Past performance does not predict future returns. You may get back less than you originally invested. Reference to specific securities is not intended as a recommendation to purchase or sell any investment.

We are currently at a tricky juncture. We see very significant upside for many of the Fund’s long positions, particularly beaten down cyclicals. At the same time, opportunities on the short side are also clearly diminishing. Markets appear to be largely pricing in a recession, particularly in Europe, where many cyclicals are down 40% to 50% in the last 12 months and are trading on single digit P/Es.

There is pervasive bearishness in markets. An example of this is that on 23 September the volume of puts traded in the US hit record levels, higher even than during the pandemic. Speculators are close to record net short S&P 500 futures. There is also a mountain of cash on the sidelines. Money market funds have $2.4 trillion of cash parked at the Fed in its overnight reverse repo facility.
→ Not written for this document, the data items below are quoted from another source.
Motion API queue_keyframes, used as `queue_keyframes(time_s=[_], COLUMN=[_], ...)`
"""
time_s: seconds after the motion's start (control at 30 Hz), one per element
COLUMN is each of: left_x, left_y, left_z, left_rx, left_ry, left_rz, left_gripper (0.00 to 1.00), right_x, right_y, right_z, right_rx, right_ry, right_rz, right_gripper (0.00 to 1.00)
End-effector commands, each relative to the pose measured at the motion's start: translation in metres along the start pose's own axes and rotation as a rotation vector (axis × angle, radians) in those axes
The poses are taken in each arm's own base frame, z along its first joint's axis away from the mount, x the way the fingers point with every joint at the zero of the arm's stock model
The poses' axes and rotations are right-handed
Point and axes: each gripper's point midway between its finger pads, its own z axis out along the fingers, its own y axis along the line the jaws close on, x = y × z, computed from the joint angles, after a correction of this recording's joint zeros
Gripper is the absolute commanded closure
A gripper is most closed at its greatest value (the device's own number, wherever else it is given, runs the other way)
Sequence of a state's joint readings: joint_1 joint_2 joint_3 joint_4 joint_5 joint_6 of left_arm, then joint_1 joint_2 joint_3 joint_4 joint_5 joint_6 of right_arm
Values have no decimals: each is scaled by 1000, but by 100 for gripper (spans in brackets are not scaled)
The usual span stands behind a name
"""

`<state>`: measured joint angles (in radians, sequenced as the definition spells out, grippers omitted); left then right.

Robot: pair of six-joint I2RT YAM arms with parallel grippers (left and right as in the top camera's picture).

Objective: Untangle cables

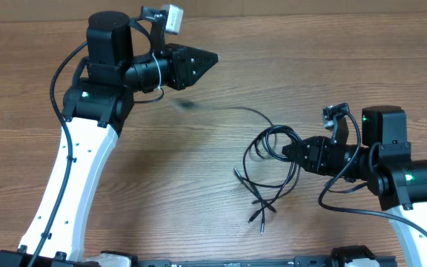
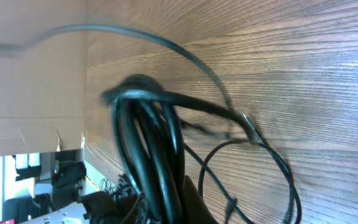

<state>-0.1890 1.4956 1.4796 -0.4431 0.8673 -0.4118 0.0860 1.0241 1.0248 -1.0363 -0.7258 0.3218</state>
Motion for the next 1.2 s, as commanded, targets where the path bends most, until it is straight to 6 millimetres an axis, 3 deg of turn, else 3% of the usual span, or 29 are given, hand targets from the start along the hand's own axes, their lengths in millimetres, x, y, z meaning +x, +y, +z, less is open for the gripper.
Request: queue_keyframes(time_s=[0.0,0.13,0.23,0.37,0.57,0.8,0.9,0.97,1.17], left_x=[4,27,54,86,118,128,128,127,124], left_y=[25,18,-7,-25,-51,-48,-47,-42,-27], left_z=[-4,-2,4,12,23,33,33,33,33], left_rx=[-139,-94,39,111,206,137,127,100,-3], left_ry=[2,94,195,296,380,417,419,423,428], left_rz=[-6,41,217,371,501,561,555,558,527], left_gripper=[39,34,41,45,52,48,53,57,56], right_x=[-2,-8,-16,-26,-31,-22,-21,-22,-22], right_y=[14,18,22,28,31,56,64,65,65], right_z=[-2,-2,-3,-4,-5,-9,-12,-12,-12], right_rx=[-60,-78,-93,-119,-135,-271,-312,-315,-315], right_ry=[0,-22,-46,-76,-89,-13,-3,-4,-6], right_rz=[-61,-28,26,93,182,158,133,128,118], right_gripper=[96,96,96,96,96,96,96,96,96])
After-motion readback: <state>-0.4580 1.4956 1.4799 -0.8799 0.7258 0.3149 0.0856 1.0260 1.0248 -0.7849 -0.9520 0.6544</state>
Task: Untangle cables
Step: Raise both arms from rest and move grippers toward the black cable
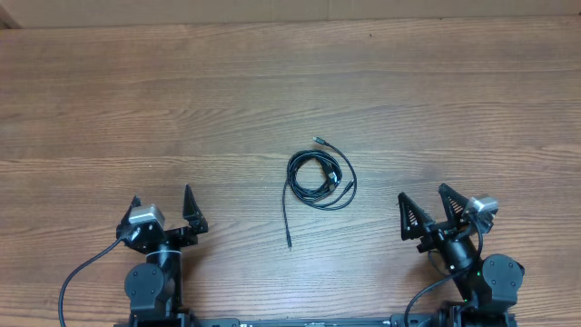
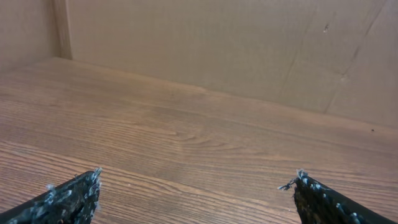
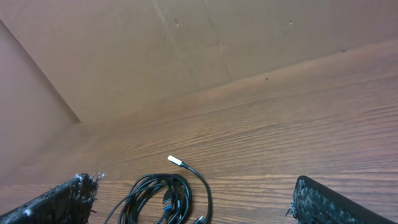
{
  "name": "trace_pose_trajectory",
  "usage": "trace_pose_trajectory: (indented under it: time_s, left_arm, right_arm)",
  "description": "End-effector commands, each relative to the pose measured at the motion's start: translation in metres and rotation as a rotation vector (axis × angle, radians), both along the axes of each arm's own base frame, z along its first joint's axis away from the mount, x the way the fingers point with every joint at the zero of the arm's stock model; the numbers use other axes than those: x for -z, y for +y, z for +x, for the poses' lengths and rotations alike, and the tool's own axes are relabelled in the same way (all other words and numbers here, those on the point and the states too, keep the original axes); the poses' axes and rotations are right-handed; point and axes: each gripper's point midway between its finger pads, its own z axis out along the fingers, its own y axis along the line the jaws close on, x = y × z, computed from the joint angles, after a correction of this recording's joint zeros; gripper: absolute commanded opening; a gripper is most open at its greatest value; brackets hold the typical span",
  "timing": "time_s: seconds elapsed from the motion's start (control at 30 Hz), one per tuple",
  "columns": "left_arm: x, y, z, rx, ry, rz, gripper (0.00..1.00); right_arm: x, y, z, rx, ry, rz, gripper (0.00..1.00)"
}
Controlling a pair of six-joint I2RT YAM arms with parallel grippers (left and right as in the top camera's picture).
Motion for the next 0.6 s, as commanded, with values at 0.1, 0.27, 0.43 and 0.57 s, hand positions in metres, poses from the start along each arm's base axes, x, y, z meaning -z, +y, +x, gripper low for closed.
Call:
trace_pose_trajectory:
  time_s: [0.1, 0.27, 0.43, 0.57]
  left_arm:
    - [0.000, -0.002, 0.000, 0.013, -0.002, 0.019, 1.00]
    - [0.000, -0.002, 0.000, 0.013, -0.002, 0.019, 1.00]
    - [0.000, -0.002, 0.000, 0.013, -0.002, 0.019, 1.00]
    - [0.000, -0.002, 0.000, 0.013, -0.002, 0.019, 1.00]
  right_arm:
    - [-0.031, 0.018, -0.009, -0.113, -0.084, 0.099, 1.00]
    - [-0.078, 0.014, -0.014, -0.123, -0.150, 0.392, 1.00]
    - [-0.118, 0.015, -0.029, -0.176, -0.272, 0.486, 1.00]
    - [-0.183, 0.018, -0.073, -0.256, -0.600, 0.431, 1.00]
Expectations are now very low, and a bad situation is expected to just keep getting worse.

We think it is highly likely that US inflation is peaking and as a result Fed hawkishness is likely also cresting. Any dialing back of the Fed’s current extreme hawkishness would have ramifications across financial markets, especially given current positioning. It would likely lead to declines in both the dollar and bond yields. This could trigger major rallies across equities, particularly outside the US, declines in credit spreads, rallies in commodities and a broad-based surge in currencies other than the dollar. However, as seen this month, timing this is difficult and when markets enter panic mode, as happened towards the end of September, they can sell-off sharply in a short period.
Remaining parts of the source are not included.